*** Block opens ***
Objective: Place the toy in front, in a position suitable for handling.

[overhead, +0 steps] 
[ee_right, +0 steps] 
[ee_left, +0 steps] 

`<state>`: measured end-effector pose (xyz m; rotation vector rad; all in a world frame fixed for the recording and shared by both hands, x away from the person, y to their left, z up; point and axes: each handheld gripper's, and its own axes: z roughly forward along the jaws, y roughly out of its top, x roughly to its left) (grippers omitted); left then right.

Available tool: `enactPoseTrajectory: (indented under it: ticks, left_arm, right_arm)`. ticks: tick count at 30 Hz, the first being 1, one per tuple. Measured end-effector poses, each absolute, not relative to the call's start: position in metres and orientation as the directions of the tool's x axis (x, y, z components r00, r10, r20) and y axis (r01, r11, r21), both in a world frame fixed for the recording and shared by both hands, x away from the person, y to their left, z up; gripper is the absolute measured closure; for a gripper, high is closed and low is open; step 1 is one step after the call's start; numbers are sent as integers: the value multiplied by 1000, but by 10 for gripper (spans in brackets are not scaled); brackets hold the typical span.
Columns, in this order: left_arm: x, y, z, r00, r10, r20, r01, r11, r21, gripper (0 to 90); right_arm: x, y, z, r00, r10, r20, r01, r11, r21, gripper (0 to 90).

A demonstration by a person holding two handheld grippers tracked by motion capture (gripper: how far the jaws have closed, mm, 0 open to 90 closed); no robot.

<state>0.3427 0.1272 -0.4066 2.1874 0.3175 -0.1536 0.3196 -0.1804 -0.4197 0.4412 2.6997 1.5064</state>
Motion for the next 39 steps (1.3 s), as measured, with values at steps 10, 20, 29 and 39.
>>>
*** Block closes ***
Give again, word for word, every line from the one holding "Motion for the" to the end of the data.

▸ **Expected answer**
Motion for the next 39 steps (1.3 s), as measured, with values at steps 10, 20, 29 and 39.
>>>

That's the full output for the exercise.